- _ASSIGNED TASK_: An exact copy of the data is required, with no pictures in it.

┌─ SOURCE DATA

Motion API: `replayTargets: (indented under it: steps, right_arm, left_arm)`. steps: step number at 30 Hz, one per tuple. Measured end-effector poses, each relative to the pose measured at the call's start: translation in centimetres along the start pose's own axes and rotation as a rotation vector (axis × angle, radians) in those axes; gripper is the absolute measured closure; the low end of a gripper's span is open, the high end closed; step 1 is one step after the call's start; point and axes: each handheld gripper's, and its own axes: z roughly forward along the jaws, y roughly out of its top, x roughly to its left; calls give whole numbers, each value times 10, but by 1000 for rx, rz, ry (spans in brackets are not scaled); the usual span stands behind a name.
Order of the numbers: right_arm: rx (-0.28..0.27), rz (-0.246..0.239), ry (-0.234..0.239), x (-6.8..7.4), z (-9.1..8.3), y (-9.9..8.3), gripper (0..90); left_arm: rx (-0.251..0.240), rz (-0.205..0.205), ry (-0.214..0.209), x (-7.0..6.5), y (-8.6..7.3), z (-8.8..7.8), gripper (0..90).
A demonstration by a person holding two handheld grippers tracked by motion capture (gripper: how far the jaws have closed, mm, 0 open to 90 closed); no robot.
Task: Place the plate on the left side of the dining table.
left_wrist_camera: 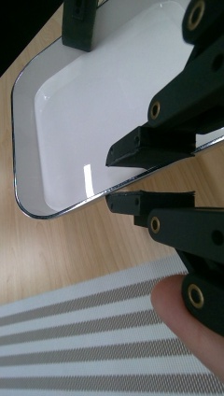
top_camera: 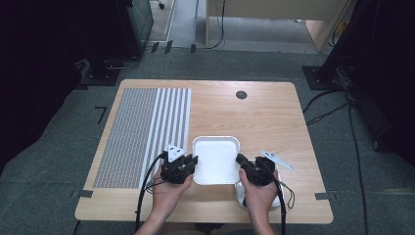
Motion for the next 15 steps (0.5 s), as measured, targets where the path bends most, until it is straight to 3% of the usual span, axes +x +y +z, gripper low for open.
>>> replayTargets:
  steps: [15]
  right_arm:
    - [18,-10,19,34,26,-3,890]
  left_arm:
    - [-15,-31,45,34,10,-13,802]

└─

- _EXERCISE SOLUTION_:
Motion API: `replayTargets: (indented under it: steps, right_arm, left_arm)`. steps: step number at 30 Hz, one per tuple. Measured end-effector poses, each relative to the pose measured at the call's start: translation in centimetres along the start pose's own axes and rotation as a rotation vector (axis × angle, radians) in those axes; gripper is the absolute measured closure; the low end of a gripper's span is open, the high end closed; step 1 is one step after the call's start; point and axes: each handheld gripper's, and its own axes: z roughly forward along the jaws, y roughly out of its top, x roughly to its left; calls give whole numbers, each value times 10, but by 1000 for rx, rz, ry (spans in brackets are not scaled); the usual span stands behind a name.
Order of the numbers: right_arm: rx (-0.28..0.27), rz (-0.246..0.239), ry (-0.234..0.239), x (-6.8..7.4), z (-9.1..8.3), y (-9.9..8.3), gripper (0..90); left_arm: rx (-0.251..0.240), rz (-0.205..0.205), ry (-0.214..0.209), x (-7.0..6.5), y (-8.6..7.3), z (-8.8..7.8), gripper (0..90).
A demonstration by a person holding two handheld grippers tracked by motion capture (gripper: how far the jaws have closed, mm, 0 open to 90 closed); no robot.
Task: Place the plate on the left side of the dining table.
left_wrist_camera: 
top_camera: 
Motion for the next 15 steps (0.5 s), as measured, targets where the path bends most, until it is straight to 3% of the usual span, axes +x +y +z, gripper low for open.
>>> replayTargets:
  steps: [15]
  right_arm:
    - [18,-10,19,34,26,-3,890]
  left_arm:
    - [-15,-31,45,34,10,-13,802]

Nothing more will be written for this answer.